Time Runner (1993)

Inhalt:

Am 06.10. 2022 kommen außerirdische Invasoren auf die Erde und zerstören diese fast vollständig. Der auf einer militärischen Raumstation stationierte Captain Michael Raynor (Mark Hamill) schafft es per Wurmloch 30 Jahre zurück in die Zeit zu reisen. Auf der Erde im Jahr 1992 angekommen wird die Zeitreisekapsel entdeckt vom ISC (Intelligence and Security Command) und Raynor wird zunächst festgenommen. Nachdem er dem ISC erklärt was passieren wird bringen sie ihn zum Senator John Neila (Brion James). Dort findet Raynor heraus, dass sowohl der ISC als auch Neila bereits die außerirdischen Invasoren sind und diese bereiten den kommenden Angriff vor.

Filmisches Feedback:

Was Kanadier halt so machen…

…wenn ihnen langweilig ist: Sie mieten eine alte Brauerei, richten dort ein Filmset ein, trinken so 60-70 Liter Bier pro Person und schreiben dann ein Drehbuch. Nach der Ausnüchterung lesen sie das Script nochmal durch, merken wie dämlich das Ganze ist, aber da sie durch den Pfand den sie jetzt haben genug Kohle beisammen haben, rufen sie schnell den alten Kumpel Mark Hamill (STAR WARS) an (der hat noch einen Deckel offen vom letzten Gelage) fragen ihn ob er Zeit hat und fangen an zu drehen. Ach ganz vergessen haben sie ja auch den weiblichen Part. Da man Schnittchen am Set braucht, mal eben Rae Dawn Chong (ALIENKILLER, DAS PHANTOM KOMMANDO, welch geiler Name übrigens) Bescheid gegeben als Blickfang für den Film. Dann noch B-Film-Schurke Brion James (BLADE RUNNER, DAS FÜNFTE ELEMENT, der hat hier auch bereits einen Eintrag bei den Gesichtern aus der zweiten Reihe) als Nelia (liest das mal rückwärts dann wisst ihr auch wen er eigentlich im Film darstellt)  engagiert und ein paar SFX am Computer gestaltet und fertig ist eine Mischung aus TERMINATOR , “Invasionsfilm” und “Zeitreisestreifen”.

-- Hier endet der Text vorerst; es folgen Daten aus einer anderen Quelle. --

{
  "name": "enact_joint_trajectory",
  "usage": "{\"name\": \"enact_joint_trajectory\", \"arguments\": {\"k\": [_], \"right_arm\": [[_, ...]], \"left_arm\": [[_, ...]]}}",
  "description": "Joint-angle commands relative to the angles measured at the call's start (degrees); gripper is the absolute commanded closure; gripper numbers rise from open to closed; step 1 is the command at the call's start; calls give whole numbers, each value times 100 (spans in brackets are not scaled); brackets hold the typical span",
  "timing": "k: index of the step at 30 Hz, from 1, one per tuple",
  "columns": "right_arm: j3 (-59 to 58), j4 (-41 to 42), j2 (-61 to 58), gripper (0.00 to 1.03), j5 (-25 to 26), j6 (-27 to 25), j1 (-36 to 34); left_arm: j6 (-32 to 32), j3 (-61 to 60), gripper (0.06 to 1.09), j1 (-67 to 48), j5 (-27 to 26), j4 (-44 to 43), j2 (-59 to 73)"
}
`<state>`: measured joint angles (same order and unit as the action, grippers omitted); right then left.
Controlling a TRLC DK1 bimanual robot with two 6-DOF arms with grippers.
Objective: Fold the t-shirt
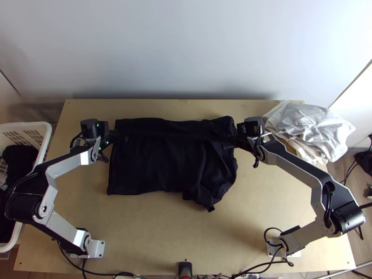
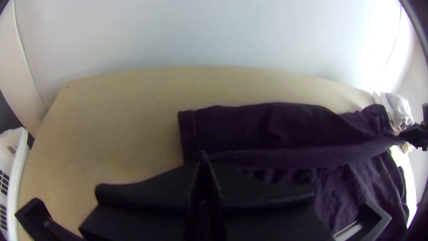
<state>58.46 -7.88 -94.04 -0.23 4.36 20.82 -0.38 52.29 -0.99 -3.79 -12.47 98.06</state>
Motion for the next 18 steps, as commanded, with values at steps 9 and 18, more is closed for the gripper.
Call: {"name": "enact_joint_trajectory", "arguments": {"k": [9, 18], "right_arm": [[-502, -29, 281, 100, 5, -14, 221], [-669, -73, 545, 100, 5, -5, 353]], "left_arm": [[-6, -492, 105, 38, 1, -151, -200], [29, -747, 105, 91, 1, -159, -349]]}}
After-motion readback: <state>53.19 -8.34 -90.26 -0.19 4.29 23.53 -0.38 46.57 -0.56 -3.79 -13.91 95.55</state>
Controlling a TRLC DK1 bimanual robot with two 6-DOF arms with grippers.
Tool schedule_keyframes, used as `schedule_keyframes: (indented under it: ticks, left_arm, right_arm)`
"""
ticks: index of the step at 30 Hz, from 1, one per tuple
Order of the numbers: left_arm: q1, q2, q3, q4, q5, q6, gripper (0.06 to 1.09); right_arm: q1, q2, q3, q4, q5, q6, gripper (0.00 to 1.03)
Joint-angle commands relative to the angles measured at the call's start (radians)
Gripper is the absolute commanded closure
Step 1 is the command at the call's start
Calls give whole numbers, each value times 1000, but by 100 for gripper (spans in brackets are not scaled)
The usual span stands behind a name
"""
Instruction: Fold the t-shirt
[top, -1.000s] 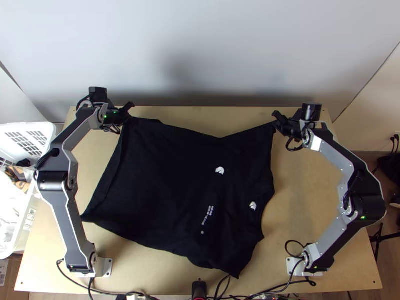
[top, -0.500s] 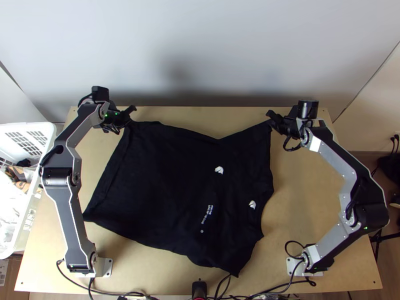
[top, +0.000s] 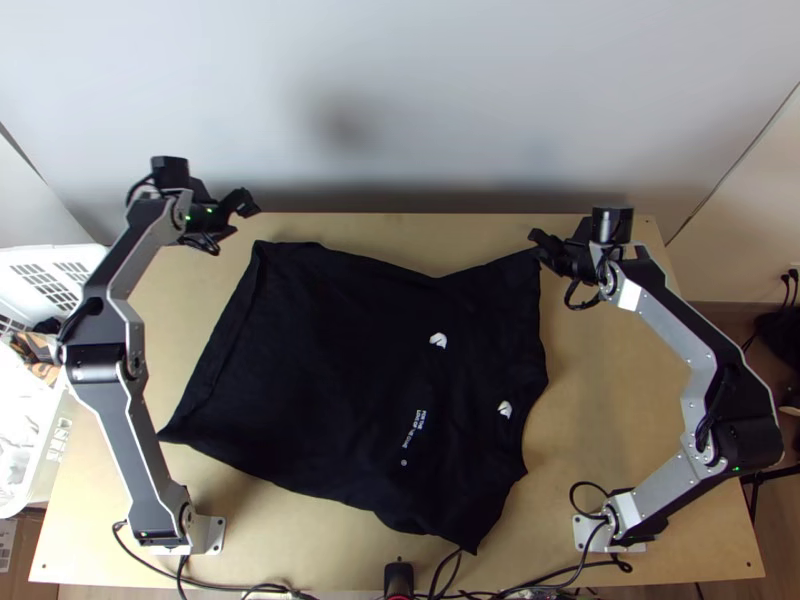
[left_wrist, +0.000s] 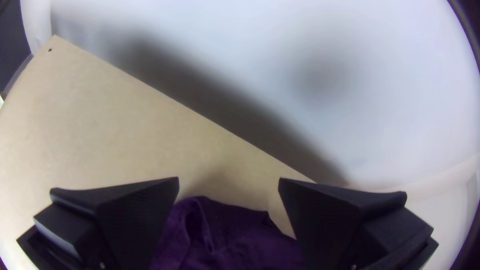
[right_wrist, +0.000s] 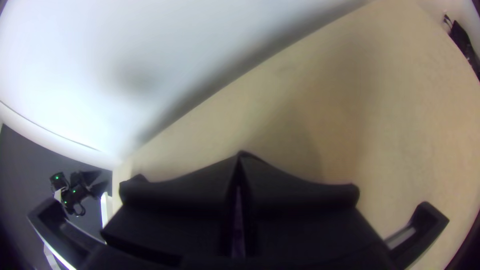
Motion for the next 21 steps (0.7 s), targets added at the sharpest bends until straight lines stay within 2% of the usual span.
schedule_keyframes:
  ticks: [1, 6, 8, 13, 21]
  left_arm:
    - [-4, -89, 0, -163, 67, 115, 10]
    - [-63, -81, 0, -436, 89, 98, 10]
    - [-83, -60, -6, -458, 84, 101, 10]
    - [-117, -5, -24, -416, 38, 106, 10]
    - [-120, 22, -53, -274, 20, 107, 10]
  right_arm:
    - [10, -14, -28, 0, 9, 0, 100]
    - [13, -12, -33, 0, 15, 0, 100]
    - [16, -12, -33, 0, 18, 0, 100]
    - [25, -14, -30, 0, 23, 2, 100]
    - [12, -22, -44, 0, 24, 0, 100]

Ändert aber nichts an der Tatsache, dass dieser Film so gähnend langweilig ist, das selbst dem C-Filmfan der Schrecken in die offene Hose fährt. Dann doch lieber den Machern einen ausgeben mit der Bitte, niemals mehr einen Film zu drehen. Obgleich man sagen muss, dass der Film durchaus Potential hat. Also die Grundidee finde ich nun nicht verkehrt. Nur leider ist irgendwie alles Drumherum zu verschwurbelt.

Die Macher sind übrigens Regisseur Michael Mazo (DOWNDRAFT, CRACKERJACK), Produzent John A. Curtis (X-TRO 2, SHADOWCHASER) und sechs Drehbuchautoren, die alle im Videobereich ihr Können zeigten.